* [EXERCISE DESCRIPTION] From the data below, copy exactly the lines that lie between the one holding "(232, 33): 13, -8, -68" and the one holding "(53, 287): 35", including both, and nothing more.

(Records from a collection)
━━━━━━━━━━━━━━━━━━━━━━━━━━━━━━
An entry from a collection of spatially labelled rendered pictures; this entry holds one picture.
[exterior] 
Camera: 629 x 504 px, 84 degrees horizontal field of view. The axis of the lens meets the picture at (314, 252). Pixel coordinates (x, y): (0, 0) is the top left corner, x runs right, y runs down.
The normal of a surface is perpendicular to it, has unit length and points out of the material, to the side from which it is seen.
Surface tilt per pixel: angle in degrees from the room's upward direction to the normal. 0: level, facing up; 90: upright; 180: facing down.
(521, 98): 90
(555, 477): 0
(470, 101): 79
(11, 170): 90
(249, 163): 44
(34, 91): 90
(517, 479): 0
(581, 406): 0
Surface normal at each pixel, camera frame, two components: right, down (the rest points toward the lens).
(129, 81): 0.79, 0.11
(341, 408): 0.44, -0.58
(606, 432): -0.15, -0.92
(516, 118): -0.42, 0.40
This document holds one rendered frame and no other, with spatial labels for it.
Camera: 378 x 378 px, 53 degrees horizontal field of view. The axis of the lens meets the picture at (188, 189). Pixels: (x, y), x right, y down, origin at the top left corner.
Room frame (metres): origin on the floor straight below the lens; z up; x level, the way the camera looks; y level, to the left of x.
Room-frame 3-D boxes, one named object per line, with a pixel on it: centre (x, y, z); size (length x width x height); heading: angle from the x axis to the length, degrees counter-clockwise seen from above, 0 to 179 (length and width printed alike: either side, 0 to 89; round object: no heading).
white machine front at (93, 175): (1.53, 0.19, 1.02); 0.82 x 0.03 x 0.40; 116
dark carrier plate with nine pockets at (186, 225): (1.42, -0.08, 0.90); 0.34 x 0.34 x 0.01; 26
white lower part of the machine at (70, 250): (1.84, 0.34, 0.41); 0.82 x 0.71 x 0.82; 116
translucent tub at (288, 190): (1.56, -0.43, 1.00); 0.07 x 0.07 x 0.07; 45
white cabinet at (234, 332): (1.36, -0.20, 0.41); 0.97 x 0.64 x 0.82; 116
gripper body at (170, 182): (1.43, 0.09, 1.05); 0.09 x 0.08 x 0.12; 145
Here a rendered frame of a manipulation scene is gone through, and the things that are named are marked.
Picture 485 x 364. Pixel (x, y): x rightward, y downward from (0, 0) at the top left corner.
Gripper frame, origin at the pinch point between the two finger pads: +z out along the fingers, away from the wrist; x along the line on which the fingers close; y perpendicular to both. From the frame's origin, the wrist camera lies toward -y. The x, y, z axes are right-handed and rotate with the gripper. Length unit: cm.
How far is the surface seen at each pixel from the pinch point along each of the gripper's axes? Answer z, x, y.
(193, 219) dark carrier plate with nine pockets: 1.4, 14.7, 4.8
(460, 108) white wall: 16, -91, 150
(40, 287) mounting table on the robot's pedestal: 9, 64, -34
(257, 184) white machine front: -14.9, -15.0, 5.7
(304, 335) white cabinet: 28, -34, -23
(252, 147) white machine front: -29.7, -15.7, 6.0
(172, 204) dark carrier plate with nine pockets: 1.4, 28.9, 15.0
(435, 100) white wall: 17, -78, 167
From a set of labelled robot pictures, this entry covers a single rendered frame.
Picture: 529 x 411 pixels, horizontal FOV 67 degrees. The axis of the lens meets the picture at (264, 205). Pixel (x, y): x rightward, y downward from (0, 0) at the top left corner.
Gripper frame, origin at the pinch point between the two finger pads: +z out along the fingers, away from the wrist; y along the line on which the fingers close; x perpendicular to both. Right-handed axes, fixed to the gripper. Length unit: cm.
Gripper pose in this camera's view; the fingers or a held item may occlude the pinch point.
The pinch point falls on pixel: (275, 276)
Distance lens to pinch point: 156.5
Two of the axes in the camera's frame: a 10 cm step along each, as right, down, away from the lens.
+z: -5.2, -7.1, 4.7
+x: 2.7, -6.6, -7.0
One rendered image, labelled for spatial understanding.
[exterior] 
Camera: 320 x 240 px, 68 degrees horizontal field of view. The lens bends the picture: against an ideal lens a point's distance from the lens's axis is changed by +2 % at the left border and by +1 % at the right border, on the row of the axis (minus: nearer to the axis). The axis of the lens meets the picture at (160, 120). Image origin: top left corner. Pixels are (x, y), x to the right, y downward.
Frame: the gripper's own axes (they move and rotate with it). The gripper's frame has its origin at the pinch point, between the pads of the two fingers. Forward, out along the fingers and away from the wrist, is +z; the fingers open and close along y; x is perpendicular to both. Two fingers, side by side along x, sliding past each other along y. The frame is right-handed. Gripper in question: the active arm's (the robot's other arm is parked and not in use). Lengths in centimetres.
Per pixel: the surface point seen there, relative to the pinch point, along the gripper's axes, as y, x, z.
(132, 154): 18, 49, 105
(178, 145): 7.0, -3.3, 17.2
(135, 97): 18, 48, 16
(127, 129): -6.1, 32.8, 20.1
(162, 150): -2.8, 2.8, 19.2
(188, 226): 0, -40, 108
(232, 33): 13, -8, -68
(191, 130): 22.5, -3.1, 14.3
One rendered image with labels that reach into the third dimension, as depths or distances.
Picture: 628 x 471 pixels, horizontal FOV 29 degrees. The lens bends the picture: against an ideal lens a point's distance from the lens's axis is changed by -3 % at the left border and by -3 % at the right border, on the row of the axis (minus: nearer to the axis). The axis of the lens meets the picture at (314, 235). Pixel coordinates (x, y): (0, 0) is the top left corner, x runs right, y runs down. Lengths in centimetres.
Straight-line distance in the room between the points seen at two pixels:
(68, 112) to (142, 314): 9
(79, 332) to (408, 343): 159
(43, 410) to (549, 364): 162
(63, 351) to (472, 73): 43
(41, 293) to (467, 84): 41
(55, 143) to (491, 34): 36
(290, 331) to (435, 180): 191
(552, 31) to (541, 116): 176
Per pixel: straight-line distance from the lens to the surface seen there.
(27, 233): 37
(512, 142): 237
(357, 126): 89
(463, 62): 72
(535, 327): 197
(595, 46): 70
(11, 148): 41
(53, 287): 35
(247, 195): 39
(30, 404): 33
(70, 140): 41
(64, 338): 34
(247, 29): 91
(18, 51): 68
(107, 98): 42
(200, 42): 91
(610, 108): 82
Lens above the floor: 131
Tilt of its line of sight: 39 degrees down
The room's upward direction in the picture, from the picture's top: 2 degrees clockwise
━━━━━━━━━━━━━━━━━━━━━━━━━━━━━━
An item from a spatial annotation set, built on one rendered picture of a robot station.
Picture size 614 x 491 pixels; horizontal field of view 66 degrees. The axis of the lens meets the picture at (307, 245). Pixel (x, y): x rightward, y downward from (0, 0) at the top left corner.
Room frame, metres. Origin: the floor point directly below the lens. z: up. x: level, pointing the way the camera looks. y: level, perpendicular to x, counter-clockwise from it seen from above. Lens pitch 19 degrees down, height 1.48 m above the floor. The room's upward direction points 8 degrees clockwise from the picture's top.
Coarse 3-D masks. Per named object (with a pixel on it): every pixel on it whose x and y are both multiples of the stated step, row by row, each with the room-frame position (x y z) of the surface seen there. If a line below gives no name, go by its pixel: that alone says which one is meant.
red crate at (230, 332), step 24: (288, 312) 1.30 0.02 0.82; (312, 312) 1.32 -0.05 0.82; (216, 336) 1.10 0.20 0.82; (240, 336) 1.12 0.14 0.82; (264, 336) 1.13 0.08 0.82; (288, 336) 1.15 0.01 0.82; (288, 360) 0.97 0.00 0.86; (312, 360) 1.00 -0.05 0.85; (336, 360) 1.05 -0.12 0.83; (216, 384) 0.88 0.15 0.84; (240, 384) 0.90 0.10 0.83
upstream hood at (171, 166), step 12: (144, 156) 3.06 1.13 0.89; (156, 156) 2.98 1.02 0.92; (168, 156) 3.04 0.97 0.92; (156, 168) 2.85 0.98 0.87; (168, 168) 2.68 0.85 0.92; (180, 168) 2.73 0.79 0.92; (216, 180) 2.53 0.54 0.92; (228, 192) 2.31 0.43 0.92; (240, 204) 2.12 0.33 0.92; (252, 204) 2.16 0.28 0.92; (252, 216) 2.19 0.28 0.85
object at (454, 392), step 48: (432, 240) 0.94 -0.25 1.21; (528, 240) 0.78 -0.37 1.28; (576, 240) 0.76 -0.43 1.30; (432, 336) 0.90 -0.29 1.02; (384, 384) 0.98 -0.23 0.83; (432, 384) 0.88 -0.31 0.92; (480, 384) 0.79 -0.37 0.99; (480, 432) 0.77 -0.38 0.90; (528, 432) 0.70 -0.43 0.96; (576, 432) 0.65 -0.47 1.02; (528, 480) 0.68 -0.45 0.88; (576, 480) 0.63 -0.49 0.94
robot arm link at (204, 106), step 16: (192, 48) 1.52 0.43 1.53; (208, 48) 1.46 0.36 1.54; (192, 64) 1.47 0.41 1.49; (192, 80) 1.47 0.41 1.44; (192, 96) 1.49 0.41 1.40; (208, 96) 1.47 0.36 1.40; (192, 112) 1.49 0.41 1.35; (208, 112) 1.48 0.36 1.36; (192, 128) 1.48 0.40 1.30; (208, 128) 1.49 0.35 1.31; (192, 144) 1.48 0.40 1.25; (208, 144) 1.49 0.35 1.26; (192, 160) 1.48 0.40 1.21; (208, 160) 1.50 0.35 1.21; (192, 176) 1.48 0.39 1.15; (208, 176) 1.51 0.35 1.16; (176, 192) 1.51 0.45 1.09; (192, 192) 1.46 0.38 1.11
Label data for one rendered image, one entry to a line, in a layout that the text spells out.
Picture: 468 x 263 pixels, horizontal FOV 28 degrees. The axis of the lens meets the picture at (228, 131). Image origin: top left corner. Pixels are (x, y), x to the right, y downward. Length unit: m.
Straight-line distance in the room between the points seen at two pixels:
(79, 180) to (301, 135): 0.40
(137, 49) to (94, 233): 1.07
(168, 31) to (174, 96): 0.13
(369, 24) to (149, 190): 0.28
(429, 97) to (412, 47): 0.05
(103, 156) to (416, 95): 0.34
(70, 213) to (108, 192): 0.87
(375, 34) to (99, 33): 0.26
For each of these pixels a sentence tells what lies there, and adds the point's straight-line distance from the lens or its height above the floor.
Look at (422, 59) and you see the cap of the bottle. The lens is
━━━━━━━━━━━━━━━━━━━━━━━━━━━━━━
* [EXERCISE SOLUTION]
(232, 33): 13, -8, -68
(191, 130): 22.5, -3.1, 14.3
One rendered image with labels that reach into the third dimension, as depths or distances.
Picture: 628 x 471 pixels, horizontal FOV 29 degrees. The lens bends the picture: against an ideal lens a point's distance from the lens's axis is changed by -3 % at the left border and by -3 % at the right border, on the row of the axis (minus: nearer to the axis). The axis of the lens meets the picture at (314, 235). Pixel coordinates (x, y): (0, 0) is the top left corner, x runs right, y runs down. Lengths in centimetres.
Straight-line distance in the room between the points seen at two pixels:
(68, 112) to (142, 314): 9
(79, 332) to (408, 343): 159
(43, 410) to (549, 364): 162
(63, 351) to (472, 73): 43
(41, 293) to (467, 84): 41
(55, 143) to (491, 34): 36
(290, 331) to (435, 180): 191
(552, 31) to (541, 116): 176
Per pixel: straight-line distance from the lens to the surface seen there.
(27, 233): 37
(512, 142): 237
(357, 126): 89
(463, 62): 72
(535, 327): 197
(595, 46): 70
(11, 148): 41
(53, 287): 35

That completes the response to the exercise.